WORK ORDER
Print the listing below exactly, leaving nothing out.
________________________
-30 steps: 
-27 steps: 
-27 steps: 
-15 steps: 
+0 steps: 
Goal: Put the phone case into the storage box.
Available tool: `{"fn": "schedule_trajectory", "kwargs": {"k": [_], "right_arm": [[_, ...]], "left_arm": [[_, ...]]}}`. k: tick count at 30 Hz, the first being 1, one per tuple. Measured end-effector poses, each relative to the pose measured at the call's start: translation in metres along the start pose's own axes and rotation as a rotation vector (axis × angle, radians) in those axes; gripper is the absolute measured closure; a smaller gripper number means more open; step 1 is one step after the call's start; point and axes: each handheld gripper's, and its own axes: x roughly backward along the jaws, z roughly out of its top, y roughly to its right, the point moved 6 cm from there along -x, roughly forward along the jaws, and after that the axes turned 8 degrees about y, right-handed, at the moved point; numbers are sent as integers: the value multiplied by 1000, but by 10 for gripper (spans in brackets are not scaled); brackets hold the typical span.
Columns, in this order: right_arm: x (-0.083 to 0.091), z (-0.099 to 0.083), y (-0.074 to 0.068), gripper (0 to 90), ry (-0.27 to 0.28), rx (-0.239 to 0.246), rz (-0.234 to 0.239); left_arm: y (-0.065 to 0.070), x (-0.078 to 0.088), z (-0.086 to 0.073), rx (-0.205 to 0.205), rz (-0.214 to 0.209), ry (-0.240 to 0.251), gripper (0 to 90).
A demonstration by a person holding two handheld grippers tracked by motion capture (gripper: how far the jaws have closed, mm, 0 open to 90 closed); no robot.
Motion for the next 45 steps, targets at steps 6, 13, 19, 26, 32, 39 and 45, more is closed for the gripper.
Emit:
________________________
ANSWER
-30 steps: 
-27 steps: 
-27 steps: 
-15 steps: 
+0 steps: 
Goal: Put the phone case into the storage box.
Available tool: `{"fn": "schedule_trajectory", "kwargs": {"k": [_], "right_arm": [[_, ...]], "left_arm": [[_, ...]]}}`. k: tick count at 30 Hz, the first being 1, one per tuple. Measured end-effector poses, each relative to the pose measured at the call's start: translation in metres along the start pose's own axes and rotation as a rotation vector (axis × angle, radians) in those axes; gripper is the absolute measured closure; a smaller gripper number means more open; step 1 is one step after the call's start; point and axes: each handheld gripper's, and its own axes: x roughly backward along the jaws, z roughly out of its top, y roughly to its right, the point moved 6 cm from there along -x, roughly forward along the jaws, and after that the axes turned 8 degrees about y, right-handed, at the moved point; numbers are sent as integers: the value multiplied by 1000, but by 10 for gripper (spans in brackets are not scaled); brackets hold the typical span.
Columns, in this order: right_arm: x (-0.083 to 0.091), z (-0.099 to 0.083), y (-0.074 to 0.068), gripper (0 to 90), ry (-0.27 to 0.28), rx (-0.239 to 0.246), rz (-0.234 to 0.239); left_arm: y (-0.065 to 0.070), x (-0.078 to 0.088), z (-0.086 to 0.073), rx (-0.205 to 0.205), rz (-0.214 to 0.209), ry (-0.240 to 0.251), gripper (0 to 90).
A demonstration by a person holding two handheld grippers tracked by motion capture (gripper: how far the jaws have closed, mm, 0 open to 90 closed); no robot.
Motion for the next 45 steps, targets at steps 6, 13, 19, 26, 32, 39 and 45, more is closed for the gripper.
Emit:

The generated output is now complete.